## Task description
For each line of the data below that holds "stayed", copy the line.

## The input
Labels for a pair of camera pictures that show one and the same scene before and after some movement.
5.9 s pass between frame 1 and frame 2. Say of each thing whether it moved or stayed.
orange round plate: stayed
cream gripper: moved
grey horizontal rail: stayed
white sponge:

## Answer to the exercise
5.9 s pass between frame 1 and frame 2. Say of each thing whether it moved or stayed.
orange round plate: stayed
grey horizontal rail: stayed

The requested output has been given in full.